Once the pictures are set aside, transcribe each line of the listing exactly.

[[ Raw data, beginning ]]

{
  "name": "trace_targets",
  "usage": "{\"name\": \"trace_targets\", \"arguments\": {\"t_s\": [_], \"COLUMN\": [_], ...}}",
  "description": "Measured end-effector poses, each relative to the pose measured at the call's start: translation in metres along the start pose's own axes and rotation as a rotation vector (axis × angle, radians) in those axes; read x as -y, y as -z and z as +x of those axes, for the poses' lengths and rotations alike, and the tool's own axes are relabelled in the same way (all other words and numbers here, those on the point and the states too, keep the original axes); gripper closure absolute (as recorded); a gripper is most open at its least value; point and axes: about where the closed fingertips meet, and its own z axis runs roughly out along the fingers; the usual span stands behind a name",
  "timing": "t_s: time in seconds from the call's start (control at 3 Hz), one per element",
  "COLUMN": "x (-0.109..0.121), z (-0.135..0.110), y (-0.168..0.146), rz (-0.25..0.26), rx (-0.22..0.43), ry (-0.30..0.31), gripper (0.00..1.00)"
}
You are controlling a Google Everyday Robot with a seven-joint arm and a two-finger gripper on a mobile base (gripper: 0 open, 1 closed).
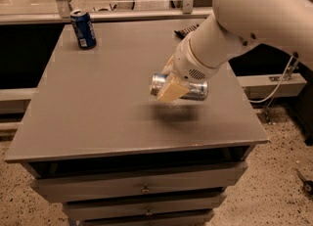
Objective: Move redbull can near pepsi can
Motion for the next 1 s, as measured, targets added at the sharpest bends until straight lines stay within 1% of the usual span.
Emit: {"name": "trace_targets", "arguments": {"t_s": [0.33,0.67,1.0], "x": [0.001,0.009,0.041], "z": [-0.003,-0.021,-0.058], "y": [-0.002,-0.012,-0.028], "rz": [0.001,0.005,0.045], "rx": [0.006,0.039,0.106], "ry": [0.004,0.025,0.052], "gripper": [1.00,1.00,1.00]}}
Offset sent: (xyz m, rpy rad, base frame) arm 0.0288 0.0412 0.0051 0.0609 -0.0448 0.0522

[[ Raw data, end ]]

→ Exercise solution
{
  "name": "trace_targets",
  "usage": "{\"name\": \"trace_targets\", \"arguments\": {\"t_s\": [_], \"COLUMN\": [_], ...}}",
  "description": "Measured end-effector poses, each relative to the pose measured at the call's start: translation in metres along the start pose's own axes and rotation as a rotation vector (axis × angle, radians) in those axes; read x as -y, y as -z and z as +x of those axes, for the poses' lengths and rotations alike, and the tool's own axes are relabelled in the same way (all other words and numbers here, those on the point and the states too, keep the original axes); gripper closure absolute (as recorded); a gripper is most open at its least value; point and axes: about where the closed fingertips meet, and its own z axis runs roughly out along the fingers; the usual span stands behind a name",
  "timing": "t_s: time in seconds from the call's start (control at 3 Hz), one per element",
  "COLUMN": "x (-0.109..0.121), z (-0.135..0.110), y (-0.168..0.146), rz (-0.25..0.26), rx (-0.22..0.43), ry (-0.30..0.31), gripper (0.00..1.00)"
}
You are controlling a Google Everyday Robot with a seven-joint arm and a two-finger gripper on a mobile base (gripper: 0 open, 1 closed).
Objective: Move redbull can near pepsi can
Motion for the next 1 s, as measured, targets added at the sharpest bends until straight lines stay within 1% of the usual span.
Emit: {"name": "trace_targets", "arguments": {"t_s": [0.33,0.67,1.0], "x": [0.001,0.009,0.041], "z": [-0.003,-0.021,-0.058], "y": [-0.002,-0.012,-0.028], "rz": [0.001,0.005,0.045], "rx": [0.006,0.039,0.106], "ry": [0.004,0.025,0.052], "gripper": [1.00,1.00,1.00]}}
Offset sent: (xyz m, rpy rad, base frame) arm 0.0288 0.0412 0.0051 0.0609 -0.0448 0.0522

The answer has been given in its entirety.